In a polymer polyol in which polymer particles (JR) having an ethylenically unsaturated compound (E) as a constituent unit are contained in a polyol (PL), 40 to 97% by weight of (E) is acrylonitrile, (PL ) Of the molecular terminal primary hydroxyl group based on the molecular terminal hydroxyl group is 70 to 100 mol%, and the content of the oxyethylene unit of (PL) is 0.1 to 20 weight based on the weight of (PL). %
The content (% by weight) of (JR) in (A) is 30 to 55 based on the weight of (A),
(JR) content x (% by weight) of polymer polyol and viscosity y (mPa · s) measured at 25 ° C. using a No. 3 rotor, 12 rpm or 6 rpm using a Brookfield viscometer of polymer polyol A polymer polyol (A) characterized by satisfying the following formulas (2) and (3).
y ≧ 250x−5000 (2)
y ≦ 400x-8400 (3) The polymer according to claim 1, wherein the polymer particles (JR) are formed by polymerizing the ethylenically unsaturated compound (E) in the presence of the following dispersant (D1) and / or dispersant (D2). Polyol.
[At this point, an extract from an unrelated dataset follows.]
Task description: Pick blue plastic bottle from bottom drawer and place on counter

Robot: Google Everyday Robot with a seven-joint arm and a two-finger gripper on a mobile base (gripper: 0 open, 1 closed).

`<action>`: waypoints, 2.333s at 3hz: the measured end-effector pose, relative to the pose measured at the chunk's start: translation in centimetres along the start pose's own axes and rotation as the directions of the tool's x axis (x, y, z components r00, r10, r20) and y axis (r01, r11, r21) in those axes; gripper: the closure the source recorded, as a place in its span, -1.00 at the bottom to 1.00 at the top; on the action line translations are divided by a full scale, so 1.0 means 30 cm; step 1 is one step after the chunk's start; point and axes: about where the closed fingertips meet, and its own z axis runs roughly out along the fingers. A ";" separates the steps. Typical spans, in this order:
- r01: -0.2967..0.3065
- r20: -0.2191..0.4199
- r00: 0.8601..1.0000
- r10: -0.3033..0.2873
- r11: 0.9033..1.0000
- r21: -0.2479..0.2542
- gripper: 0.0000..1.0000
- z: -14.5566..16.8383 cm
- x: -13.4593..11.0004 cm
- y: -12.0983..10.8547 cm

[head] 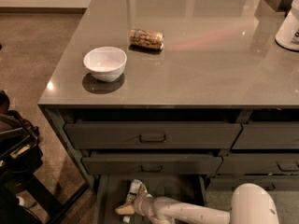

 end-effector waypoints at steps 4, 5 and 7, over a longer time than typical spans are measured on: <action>0.063 -0.018 0.998 -0.062 0.994 0.089 -0.63 0.062 0.045 -0.020; 0.063 -0.018 0.998 -0.062 0.994 0.089 -0.16 0.062 0.045 -0.020; 0.063 -0.018 0.998 -0.062 0.994 0.089 0.77 0.062 0.045 -0.020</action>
Offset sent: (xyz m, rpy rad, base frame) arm 0.0078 -0.0007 -0.0198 -0.0905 -0.0514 -0.0392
Dispersant (D1): Vinyl oligomer having a weight average molecular weight of 500,000 to 800,000.
Dispersant (D2): Saturated polyol (b) and monofunctional active hydrogen compound (c) having at least one polymerizable unsaturated group are bonded via polyisocyanate (f). A nitrogen-containing bond-containing unsaturated polyol having an average value of the ratio of the number of unsaturated groups to the number of nitrogen-containing bonds derived from the NCO group therein in the range of 0.1 to 0.4. The 0.1 to 20% by weight of the ethylenically unsaturated compound (E) is a (poly) oxyalkylene ether of an α-alkenyl group-containing compound and an alkylene oxide adduct (e4) of an unsaturated ester having a hydroxyl group. 3. The polymer polyol according to 1 or 2. In the method for producing a polyurethane by reacting a polyol component and an isocyanate component, the polyol component contains 10 to 100% by weight of the polymer polyol according to any one of claims 1 to 3 based on the weight of the polyol component. A method for producing a polyurethane. The cushion material for vehicle seats which consists of a polyurethane of Claim 4.